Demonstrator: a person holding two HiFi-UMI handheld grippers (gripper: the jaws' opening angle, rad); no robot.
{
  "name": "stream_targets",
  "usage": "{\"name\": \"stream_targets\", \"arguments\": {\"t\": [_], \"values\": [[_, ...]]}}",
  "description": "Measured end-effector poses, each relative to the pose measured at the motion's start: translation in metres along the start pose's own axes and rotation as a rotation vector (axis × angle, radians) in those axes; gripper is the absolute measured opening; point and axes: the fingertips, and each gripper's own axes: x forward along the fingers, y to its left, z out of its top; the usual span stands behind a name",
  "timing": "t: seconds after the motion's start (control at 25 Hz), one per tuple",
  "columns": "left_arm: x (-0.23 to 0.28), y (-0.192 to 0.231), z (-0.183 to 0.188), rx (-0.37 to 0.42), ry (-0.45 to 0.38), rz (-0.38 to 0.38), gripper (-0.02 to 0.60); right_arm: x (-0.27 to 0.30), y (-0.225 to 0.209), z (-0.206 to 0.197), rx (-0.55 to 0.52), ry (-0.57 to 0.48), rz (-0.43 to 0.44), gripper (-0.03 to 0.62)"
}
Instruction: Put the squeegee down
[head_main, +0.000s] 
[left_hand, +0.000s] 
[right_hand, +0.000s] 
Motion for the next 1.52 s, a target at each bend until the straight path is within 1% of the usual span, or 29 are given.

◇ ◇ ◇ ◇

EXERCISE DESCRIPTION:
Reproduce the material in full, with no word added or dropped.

COMPLETED TASK:
Demonstrator: a person holding two HiFi-UMI handheld grippers (gripper: the jaws' opening angle, rad); no robot.
{
  "name": "stream_targets",
  "usage": "{\"name\": \"stream_targets\", \"arguments\": {\"t\": [_], \"values\": [[_, ...]]}}",
  "description": "Measured end-effector poses, each relative to the pose measured at the motion's start: translation in metres along the start pose's own axes and rotation as a rotation vector (axis × angle, radians) in those axes; gripper is the absolute measured opening; point and axes: the fingertips, and each gripper's own axes: x forward along the fingers, y to its left, z out of its top; the usual span stands behind a name",
  "timing": "t: seconds after the motion's start (control at 25 Hz), one per tuple",
  "columns": "left_arm: x (-0.23 to 0.28), y (-0.192 to 0.231), z (-0.183 to 0.188), rx (-0.37 to 0.42), ry (-0.45 to 0.38), rz (-0.38 to 0.38), gripper (-0.02 to 0.60); right_arm: x (-0.27 to 0.30), y (-0.225 to 0.209), z (-0.206 to 0.197), rx (-0.55 to 0.52), ry (-0.57 to 0.48), rz (-0.43 to 0.44), gripper (-0.03 to 0.62)"
}
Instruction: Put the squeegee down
[head_main, +0.000s] 
[left_hand, +0.000s] 
[right_hand, +0.000s] 
Motion for the next 1.52 s, a target at each bend until the straight path is within 1% of the usual span, or 29 are given.

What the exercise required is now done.